The beard started out as an endeavor of pride. It worked pretty damn well--so well, in fact, that pride ceased to be a motivating factor. After the first week of not shaving (in an office full of guys who had, for the most part, also not been shaving) I had a heavy enough coat of scruff that co-workers actually commented on it. At that point, this whole operation became a fact-finding mission. How much strength could I ultimately project from my face? Would it fill in nicely like Baron's or just turn nasty like Joaquin Phoenix's? Three weeks in, I've been pretty happy with the results. The scratching has been minimal. I haven't gotten any really large pieces of food stuck in it (if you know me well, you are impressed by this). There's nice volume, though Baron's got me (and everyone on the planet who isn't some kind of mythical Spartan warrior) beat. I grow thick dark hair at a prodigious rate, so it's nice to save time and real estate when shaving. How do the ladies feel about it? Well, I don't have a girlfriend and all my co-workers are male and in social situations I am basically a sea urchin (quiet, cold and prickly). So I have no idea how they feel about it and they're not lining up to tell me. Let's just assume they find it roughly as unappealing as the rest of my being--a beard shouldn't move the needle too much in either direction. But generally, women despise beards because they're jealous. If they had some personal feature that could be so easily grown, disposed of, modified and accessorized they'd go crazy and expend huge amounts of money and effort doing all the things to it I just listed. But they can't, so they hatin'. See the picture at right? That dude's beard is fucking awesome, but I guarantee his wife hates it. She didn't even come to the beard competition and she tells her man every year that it's a stupid idea. But she knows. She knows.

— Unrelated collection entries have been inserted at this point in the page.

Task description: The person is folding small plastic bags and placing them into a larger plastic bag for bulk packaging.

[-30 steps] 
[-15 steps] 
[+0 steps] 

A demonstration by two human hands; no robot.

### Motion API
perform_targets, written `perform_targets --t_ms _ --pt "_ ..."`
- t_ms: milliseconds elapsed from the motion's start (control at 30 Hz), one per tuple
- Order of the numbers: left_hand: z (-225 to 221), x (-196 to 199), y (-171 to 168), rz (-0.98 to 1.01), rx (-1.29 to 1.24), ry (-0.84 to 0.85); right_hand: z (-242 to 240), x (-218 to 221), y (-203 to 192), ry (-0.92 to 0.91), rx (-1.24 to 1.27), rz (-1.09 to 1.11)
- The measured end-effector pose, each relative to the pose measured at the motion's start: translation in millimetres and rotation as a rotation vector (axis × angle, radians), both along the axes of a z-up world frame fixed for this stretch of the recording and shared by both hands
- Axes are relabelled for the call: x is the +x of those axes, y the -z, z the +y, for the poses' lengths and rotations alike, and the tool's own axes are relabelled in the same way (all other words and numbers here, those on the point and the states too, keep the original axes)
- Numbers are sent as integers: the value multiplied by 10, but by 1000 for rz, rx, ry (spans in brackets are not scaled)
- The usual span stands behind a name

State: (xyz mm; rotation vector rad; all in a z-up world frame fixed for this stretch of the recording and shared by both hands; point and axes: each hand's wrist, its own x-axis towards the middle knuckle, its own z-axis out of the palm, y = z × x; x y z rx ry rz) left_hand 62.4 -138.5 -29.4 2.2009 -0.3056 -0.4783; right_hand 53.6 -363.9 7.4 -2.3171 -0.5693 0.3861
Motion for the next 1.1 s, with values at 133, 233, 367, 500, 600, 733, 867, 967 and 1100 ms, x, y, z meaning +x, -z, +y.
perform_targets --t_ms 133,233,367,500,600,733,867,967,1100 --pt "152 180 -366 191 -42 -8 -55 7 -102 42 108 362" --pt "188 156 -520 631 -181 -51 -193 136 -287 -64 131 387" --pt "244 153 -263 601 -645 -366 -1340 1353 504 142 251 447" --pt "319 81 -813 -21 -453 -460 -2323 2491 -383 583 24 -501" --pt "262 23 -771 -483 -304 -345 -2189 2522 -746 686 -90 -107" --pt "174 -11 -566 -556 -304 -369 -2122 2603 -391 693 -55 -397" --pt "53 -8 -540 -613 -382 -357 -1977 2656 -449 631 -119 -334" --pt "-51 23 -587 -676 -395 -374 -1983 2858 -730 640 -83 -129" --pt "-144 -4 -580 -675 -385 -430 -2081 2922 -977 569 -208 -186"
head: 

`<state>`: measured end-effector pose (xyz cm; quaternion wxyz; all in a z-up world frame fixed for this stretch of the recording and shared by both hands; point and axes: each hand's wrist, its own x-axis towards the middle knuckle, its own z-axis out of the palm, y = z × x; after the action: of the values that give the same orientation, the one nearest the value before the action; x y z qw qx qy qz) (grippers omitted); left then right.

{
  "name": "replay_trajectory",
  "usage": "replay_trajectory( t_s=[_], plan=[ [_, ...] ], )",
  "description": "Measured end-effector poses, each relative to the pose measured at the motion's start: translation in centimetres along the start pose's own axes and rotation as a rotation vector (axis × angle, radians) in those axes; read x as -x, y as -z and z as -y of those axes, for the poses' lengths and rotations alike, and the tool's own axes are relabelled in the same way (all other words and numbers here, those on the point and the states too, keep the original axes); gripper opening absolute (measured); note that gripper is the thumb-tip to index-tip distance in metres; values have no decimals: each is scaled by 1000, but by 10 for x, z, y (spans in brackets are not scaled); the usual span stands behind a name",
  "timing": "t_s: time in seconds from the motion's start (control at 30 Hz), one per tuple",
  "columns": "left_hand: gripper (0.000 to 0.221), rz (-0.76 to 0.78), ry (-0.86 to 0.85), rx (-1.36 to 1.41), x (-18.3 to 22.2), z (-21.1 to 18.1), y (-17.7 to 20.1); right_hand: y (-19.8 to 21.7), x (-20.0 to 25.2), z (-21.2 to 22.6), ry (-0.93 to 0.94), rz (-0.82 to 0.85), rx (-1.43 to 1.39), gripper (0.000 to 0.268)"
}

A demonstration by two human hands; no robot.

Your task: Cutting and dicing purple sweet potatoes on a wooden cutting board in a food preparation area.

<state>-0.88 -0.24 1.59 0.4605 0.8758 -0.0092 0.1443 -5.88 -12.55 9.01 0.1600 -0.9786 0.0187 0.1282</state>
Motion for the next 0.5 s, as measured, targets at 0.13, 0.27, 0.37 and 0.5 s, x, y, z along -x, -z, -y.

Sadly, it's time for this adventure to end. Soon I'll take the shears and razor to the virile hedge I've erected. I've accomplished everything I set out to: I've shamed my fellow dorks and taken for myself the metaphorical conch shell that is the best beard in the QA department. I've learned that I can, in the space of 2-3 weeks, grow a convincing Amish beard and blend in with those simple people. They have Comcast high-speed over in Pennsylvania, right?

Sunday, March 28, 2010

I get my cheese from the govmint

It's the end of the month and there are bills to pay. I handle most of the big financial transactions around The Humboldt, because it allows me to embezzle from my roommates by keeping them in the dark about how much things cost. I understand a similar practice persisted in the Bush White House for most of his tenure. That sort of information was just going to frustrate the man. Likewise Nick and Rob, who are freed to merrily explore the world unfettered by these burdens. A while back, Rob bought a pair of special gaming glasses. They are polarized; intended to make the colors of a PC monitor more vibrant and enjoyable. They are not intended for use outdoors. They are not even intended for use with anything that's not a PC monitor, so your TV will just have to remain back in the Paleolithic Era. This fine product for discerning gamers costs $80. You'd think this would be a foolish purchase in retrospect. You'd be wrong. Rob fucking loves his gamer (lamer) glasses, and honestly I love them too. Jackasses spend so much time pretending to be something other than what they are; it's refreshing to see a spade call itself a spade.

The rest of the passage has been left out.